The other guys laughed. Khaki laughed too. The next thing she knew, the men were flashing all kinds of skin, showing off their scars and telling outrageous lies about how they’d gotten them. At least she was pretty sure they were lies. Khaki laughed so hard, she thought she was going to cry. But she didn’t. She didn’t want anything blurring the mind-boggling view of the perfectly chiseled bodies on display in front of her. If someone from HR walked in, they probably would have lost their minds, but as far as Khaki was concerned, this was the team’s way of telling her they wanted her in SWAT, regardless of what Riggs said.
“What about you?” Becker asked her. “Don’t you have any scars you want to show off?”

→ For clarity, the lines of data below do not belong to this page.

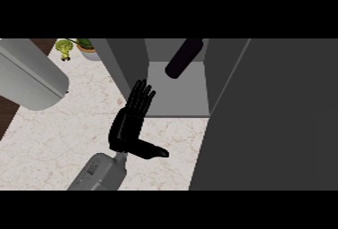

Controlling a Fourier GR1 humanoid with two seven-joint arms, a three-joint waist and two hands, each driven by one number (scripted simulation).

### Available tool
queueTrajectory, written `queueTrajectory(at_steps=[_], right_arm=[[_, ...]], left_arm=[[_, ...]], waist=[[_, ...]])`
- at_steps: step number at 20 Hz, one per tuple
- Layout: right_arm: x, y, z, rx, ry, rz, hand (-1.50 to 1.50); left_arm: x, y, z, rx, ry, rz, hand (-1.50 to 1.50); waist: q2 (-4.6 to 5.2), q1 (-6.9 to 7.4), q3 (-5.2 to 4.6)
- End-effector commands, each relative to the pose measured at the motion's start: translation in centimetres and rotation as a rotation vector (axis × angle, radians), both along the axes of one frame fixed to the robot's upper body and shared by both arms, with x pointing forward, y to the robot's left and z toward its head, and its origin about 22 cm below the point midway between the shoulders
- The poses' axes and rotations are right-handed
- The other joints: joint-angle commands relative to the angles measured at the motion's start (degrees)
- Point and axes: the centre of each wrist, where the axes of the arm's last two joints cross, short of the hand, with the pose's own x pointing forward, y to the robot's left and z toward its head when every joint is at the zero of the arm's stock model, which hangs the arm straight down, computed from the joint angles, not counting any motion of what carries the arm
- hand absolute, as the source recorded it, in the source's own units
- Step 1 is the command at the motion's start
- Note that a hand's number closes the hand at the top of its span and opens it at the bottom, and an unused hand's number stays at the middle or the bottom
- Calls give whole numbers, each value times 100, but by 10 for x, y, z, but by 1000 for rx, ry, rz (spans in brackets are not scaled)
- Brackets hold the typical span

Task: Pick up the wine, place it into the cabinet and close the cabinet

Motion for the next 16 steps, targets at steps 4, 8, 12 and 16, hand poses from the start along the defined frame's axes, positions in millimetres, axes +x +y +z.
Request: queueTrajectory(at_steps=[4,8,12,16], right_arm=[[-24,-3,45,34,13,158,-150],[-28,4,41,77,52,265,-150],[-31,8,36,-16,124,439,150],[-35,8,44,-41,91,542,150]], left_arm=[[-40,41,-5,-36,3,16,-150],[-45,67,-10,-11,-35,59,-150],[-42,107,-1,14,-75,92,-150],[-41,115,22,32,-86,104,-150]], waist=[[26,-24,1],[32,-21,-5],[38,18,-12],[31,-24,-2]])
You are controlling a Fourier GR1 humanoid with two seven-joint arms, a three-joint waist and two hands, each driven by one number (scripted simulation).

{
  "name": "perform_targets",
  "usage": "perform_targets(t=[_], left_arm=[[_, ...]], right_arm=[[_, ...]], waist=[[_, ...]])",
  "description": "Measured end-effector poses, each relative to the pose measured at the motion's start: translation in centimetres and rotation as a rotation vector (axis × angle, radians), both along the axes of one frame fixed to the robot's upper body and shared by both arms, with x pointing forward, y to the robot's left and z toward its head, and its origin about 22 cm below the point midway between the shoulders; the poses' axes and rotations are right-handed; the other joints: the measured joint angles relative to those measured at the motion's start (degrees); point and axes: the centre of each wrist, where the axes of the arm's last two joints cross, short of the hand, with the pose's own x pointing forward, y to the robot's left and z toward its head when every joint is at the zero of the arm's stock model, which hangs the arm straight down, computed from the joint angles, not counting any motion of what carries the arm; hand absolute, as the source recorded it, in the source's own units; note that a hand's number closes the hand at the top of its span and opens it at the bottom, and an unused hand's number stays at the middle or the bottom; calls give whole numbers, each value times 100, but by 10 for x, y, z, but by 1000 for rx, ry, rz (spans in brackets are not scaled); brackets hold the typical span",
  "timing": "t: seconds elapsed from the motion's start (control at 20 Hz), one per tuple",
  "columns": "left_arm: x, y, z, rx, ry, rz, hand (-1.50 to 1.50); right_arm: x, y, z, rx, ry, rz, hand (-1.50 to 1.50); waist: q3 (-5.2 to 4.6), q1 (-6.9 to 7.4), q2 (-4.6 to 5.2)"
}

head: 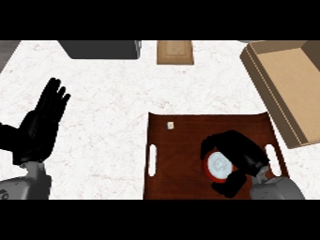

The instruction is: Pick the can from the tray and place it in the cardboard box

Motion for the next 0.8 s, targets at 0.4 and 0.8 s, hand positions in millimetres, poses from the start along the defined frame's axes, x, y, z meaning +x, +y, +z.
perform_targets(t=[0.4,0.8], left_arm=[[5,-5,0,-3,-5,-18,0],[2,-5,0,0,1,2,0]], right_arm=[[40,83,18,-195,-234,-268,150],[57,131,57,-217,-427,-263,150]], waist=[[-2,152,23],[3,42,-1]])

She almost shook her head no, but then stopped. As odd as it sounded, showing off scars and swapping stories was their way of bonding as teammates. If she didn’t do the same, she knew they wouldn’t pressure her, but it would be silly of her not to show them the one on her stomach. Unlike them, though, she wasn’t going to take off her T-shirt.
She pulled her shirt out of her pants and lifted it up enough to show them the long scar three inches above and to the left of her belly button. “A suspect knifed me last week.”
“Shit,” Alex breathed. “Was that a serrated blade?”
He got up and moved closer, leaning in to get a better look at the puckered skin. As one of the team’s medics, he was probably used to seeing a lot of really nasty wounds, but he seemed particularly impressed with hers.
“Yeah,” she answered. “The knife hurt worse coming out than going in.”
“I bet.” Becker flashed her a boyish grin. “That’s going to be a cool scar in another week or two.”
Khaki wouldn’t normally take that as a compliment, but from these guys, it was.
“I have a scar on my thigh from a bullet too, but it happened the night I…”WhathadDixonsaiditwascalled?“Changed,” she finished.